The second element is that the processes that give rise to volcanic activity, the sinking of the African lithosphere under the Aegean and the large faults, continue to be active phenomena in the region. The third element is the thermal condition of the area, mainly the information from the deep drillings carried out in Nisyros, with the aim of locating a geothermal reservoir capable of producing electricity. At the bottom of the first deep well, at 1700 meters below sea level, temperatures were encountered near  500 degrees Celsius, which makes it necessary to assume the existence of molten rock at shallow depths, between  3 and 5 kilometers.

The picture below schematically depicts the results of geological, volcanic and geothermal research in Nisyros, representing a section of the earth's earth's crust. Here are the older non-volcanic rocks, the volcanic edifice with the caldera depression as well as the outgrowths of older and new magmatic chambers. The upper of the two warm horizons geothermal fluid, identified by deep drilling, is the source of power for all the hot surface manifestations in Nisyros. It supplies the hot springs and the escapes of hot gases, the fumes of the island.

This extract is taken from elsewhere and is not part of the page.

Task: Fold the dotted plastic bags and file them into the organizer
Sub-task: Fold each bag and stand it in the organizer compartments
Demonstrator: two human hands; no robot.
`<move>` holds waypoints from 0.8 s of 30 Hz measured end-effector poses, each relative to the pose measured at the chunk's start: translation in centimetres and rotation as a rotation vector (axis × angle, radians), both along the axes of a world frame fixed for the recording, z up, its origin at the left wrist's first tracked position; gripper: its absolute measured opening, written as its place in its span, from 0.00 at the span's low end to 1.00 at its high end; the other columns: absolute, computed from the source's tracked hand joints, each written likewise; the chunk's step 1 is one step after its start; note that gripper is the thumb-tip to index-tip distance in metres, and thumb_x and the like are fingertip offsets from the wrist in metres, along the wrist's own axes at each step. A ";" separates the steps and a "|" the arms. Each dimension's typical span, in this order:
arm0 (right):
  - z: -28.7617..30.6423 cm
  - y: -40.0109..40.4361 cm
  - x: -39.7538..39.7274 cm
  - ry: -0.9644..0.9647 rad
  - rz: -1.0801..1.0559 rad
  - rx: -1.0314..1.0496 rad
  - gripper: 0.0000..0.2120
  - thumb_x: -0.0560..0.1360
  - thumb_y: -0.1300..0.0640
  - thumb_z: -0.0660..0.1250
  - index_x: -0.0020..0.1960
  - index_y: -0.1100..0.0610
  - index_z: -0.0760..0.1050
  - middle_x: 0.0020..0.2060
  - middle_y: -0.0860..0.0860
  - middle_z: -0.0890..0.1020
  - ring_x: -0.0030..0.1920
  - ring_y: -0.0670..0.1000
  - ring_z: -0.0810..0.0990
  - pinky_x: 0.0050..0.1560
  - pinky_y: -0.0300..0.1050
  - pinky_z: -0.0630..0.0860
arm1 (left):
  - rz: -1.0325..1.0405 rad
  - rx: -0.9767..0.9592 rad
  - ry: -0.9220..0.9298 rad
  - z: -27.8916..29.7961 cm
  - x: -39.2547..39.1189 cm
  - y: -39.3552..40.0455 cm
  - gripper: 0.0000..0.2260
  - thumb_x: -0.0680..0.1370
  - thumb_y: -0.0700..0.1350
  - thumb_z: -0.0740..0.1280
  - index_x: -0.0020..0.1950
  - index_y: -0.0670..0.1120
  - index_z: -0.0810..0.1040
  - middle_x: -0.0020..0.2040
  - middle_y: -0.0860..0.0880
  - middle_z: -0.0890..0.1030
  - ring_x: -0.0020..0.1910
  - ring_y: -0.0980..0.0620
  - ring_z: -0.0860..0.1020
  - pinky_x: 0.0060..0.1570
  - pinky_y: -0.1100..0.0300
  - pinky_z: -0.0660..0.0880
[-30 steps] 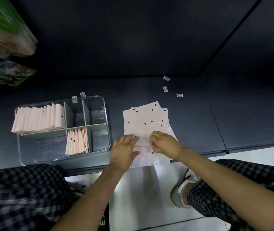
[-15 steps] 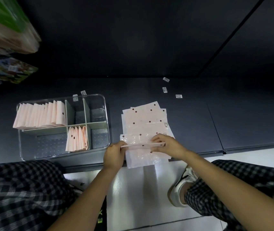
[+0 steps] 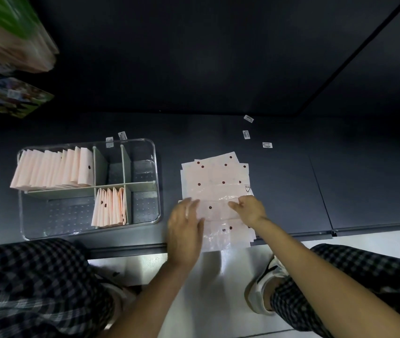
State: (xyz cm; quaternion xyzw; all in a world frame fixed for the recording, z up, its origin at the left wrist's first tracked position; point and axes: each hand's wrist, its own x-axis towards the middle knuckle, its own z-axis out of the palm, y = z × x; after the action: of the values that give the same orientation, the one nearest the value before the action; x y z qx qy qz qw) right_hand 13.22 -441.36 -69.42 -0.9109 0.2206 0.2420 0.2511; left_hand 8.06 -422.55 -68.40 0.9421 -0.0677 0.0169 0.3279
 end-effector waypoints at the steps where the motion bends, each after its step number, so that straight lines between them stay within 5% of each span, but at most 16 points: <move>1: 0.0 0.0 0.0 0.003 0.002 -0.007 0.24 0.77 0.49 0.64 0.29 0.56 0.57 0.27 0.49 0.64 0.36 0.54 0.66 0.26 0.41 0.59 | -0.140 0.048 -0.033 -0.4 -0.4 -0.4 0.20 0.73 0.40 0.71 0.65 0.40 0.74 0.66 0.39 0.74 0.65 0.37 0.72 0.65 0.42 0.68; 4: -0.1 0.0 0.0 0.000 -0.013 -0.007 0.25 0.77 0.49 0.64 0.29 0.56 0.56 0.26 0.49 0.64 0.33 0.53 0.65 0.27 0.42 0.59 | -0.435 0.255 0.086 -1.6 -0.9 -0.5 0.28 0.79 0.53 0.62 0.76 0.44 0.58 0.76 0.41 0.52 0.75 0.39 0.50 0.72 0.44 0.43; 7: -0.1 0.1 0.0 0.006 -0.017 -0.023 0.25 0.77 0.48 0.64 0.29 0.55 0.56 0.26 0.49 0.64 0.28 0.49 0.64 0.27 0.42 0.59 | -0.495 0.446 0.190 -3.0 -0.3 0.6 0.32 0.79 0.64 0.49 0.75 0.54 0.35 0.73 0.42 0.31 0.71 0.41 0.30 0.70 0.51 0.30; 13: 0.3 0.5 0.2 0.012 -0.101 0.008 0.24 0.80 0.48 0.59 0.28 0.56 0.61 0.28 0.51 0.69 0.37 0.55 0.70 0.33 0.42 0.65 | -0.537 0.505 0.195 -3.6 0.4 1.8 0.30 0.76 0.69 0.47 0.70 0.65 0.32 0.72 0.38 0.29 0.68 0.39 0.25 0.69 0.47 0.28; 16: 0.4 0.9 -0.5 -0.059 -0.088 -0.122 0.17 0.79 0.47 0.60 0.37 0.57 0.70 0.39 0.55 0.79 0.43 0.56 0.75 0.40 0.43 0.69 | -0.547 0.496 0.194 -3.7 0.5 1.8 0.30 0.75 0.69 0.48 0.70 0.66 0.33 0.72 0.38 0.29 0.67 0.39 0.24 0.69 0.47 0.27; 19: 0.5 0.9 -1.1 -0.287 0.076 -0.149 0.10 0.76 0.52 0.66 0.51 0.57 0.73 0.48 0.53 0.78 0.54 0.54 0.73 0.47 0.45 0.71 | -0.548 0.483 0.201 -3.7 0.6 1.9 0.31 0.75 0.69 0.49 0.70 0.67 0.33 0.72 0.38 0.28 0.67 0.39 0.23 0.68 0.46 0.27; 24: 0.6 0.5 -0.3 -0.243 0.373 -0.160 0.14 0.74 0.52 0.69 0.57 0.55 0.74 0.55 0.52 0.75 0.60 0.52 0.70 0.56 0.41 0.68 | -0.549 0.464 0.202 -3.8 0.6 2.0 0.31 0.75 0.69 0.50 0.70 0.67 0.33 0.71 0.39 0.27 0.66 0.40 0.22 0.68 0.50 0.25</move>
State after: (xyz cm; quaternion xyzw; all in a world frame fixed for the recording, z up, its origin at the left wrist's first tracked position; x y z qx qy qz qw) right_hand 12.96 -440.88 -68.79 -0.9754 0.0350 0.1545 0.1535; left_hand 8.67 -420.59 -72.23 0.9351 -0.2870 -0.1807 0.1030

The most intense and spectacular hot event in Nisyros is the atmospheric activity in the area of Ramos and especially in the crater of Stefanos and the area of Lofos. The gases emitted from hundreds of points in the area have a maximum temperature of 100.1 degrees Celsius. The soil in the area of the fumes has the same temperature. The gases consist mainly of water vapor (94% by volume) and carbon dioxide (5%). Less than 0.5% hydrogen sulfide, nitrogen and methane are released. Beautiful sulfur crystals are deposited at the mouth of the holes where the gases exit, while the water vapor that liquefies irrigates the surrounding soil with dilute sulfuric acid, due to the dissolution of hydrogen sulfide in the steam. For this reason, fabrics that come in contact with the ground are destroyed in a minimum of time. The characteristic smell of the "egg cage" in the area is also due to the presence of hydrogen sulfide, which even in infinitesimal concentrations is felt by the sense of smell.

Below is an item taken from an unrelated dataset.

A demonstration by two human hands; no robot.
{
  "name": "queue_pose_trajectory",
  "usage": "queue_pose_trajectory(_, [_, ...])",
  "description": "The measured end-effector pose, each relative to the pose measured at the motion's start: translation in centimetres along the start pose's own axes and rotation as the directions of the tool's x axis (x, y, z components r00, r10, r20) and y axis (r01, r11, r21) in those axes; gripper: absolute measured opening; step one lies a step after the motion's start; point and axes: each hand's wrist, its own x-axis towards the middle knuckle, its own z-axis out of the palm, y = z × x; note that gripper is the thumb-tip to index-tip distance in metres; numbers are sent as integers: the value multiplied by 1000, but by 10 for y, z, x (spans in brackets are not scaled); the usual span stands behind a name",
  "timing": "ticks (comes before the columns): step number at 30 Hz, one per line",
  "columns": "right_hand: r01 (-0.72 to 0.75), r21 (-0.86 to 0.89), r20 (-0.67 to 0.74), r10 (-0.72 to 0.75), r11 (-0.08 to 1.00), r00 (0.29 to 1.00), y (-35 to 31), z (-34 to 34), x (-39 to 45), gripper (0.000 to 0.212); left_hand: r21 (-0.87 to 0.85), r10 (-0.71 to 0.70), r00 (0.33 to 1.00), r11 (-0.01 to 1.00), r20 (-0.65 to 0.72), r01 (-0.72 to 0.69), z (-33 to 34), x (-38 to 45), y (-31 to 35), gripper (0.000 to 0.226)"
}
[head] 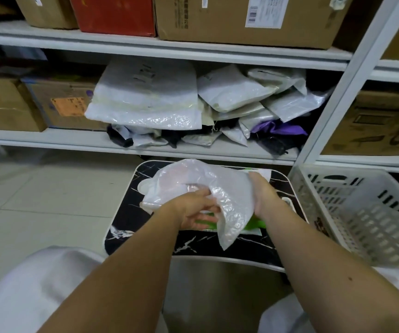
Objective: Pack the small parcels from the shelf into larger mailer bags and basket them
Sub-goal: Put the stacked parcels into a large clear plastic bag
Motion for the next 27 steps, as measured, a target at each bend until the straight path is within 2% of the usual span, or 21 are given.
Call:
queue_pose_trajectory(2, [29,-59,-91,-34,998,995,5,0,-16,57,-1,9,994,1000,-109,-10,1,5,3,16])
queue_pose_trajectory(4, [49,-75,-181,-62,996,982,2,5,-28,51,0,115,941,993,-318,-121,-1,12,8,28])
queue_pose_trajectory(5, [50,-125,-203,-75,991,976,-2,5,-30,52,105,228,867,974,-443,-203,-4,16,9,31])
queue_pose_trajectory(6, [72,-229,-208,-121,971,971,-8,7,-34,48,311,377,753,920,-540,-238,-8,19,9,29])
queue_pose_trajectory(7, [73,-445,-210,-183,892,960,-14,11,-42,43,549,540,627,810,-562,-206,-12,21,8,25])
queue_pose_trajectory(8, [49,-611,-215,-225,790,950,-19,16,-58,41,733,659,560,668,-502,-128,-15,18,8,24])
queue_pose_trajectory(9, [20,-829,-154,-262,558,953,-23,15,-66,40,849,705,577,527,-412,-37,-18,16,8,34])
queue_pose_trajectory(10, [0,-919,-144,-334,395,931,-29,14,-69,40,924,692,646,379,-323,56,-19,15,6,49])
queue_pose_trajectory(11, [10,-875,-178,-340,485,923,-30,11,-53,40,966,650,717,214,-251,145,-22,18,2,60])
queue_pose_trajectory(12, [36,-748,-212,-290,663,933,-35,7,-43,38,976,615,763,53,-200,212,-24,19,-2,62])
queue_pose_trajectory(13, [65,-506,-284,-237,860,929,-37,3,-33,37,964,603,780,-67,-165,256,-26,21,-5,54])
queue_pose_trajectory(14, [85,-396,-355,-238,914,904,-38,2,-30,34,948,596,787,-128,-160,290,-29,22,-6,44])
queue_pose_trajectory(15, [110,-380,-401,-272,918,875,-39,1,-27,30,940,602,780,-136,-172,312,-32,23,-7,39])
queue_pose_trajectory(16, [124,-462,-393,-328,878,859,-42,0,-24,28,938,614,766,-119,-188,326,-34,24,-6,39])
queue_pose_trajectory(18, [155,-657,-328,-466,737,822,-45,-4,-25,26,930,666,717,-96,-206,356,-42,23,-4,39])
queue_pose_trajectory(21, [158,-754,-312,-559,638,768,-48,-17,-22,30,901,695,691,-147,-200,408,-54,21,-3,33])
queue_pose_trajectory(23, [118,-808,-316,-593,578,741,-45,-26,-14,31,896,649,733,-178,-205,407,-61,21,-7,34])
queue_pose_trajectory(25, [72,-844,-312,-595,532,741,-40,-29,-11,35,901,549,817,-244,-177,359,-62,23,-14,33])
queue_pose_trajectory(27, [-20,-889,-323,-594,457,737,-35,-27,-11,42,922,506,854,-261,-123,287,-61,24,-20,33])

Outside the area of Ramos, release of hot gases (water vapor) occurs in several places, mainly along the large active faults of the island. The most famous on the south side are at the edge of the caldera and in the area of Pyria. In the northern part, they are located at the base of the caldera cliff, at the top of the Nifios dome and at the entrance of the village Emporio. The temperature of the water vapor at all these points varies between  36 and 40 degrees.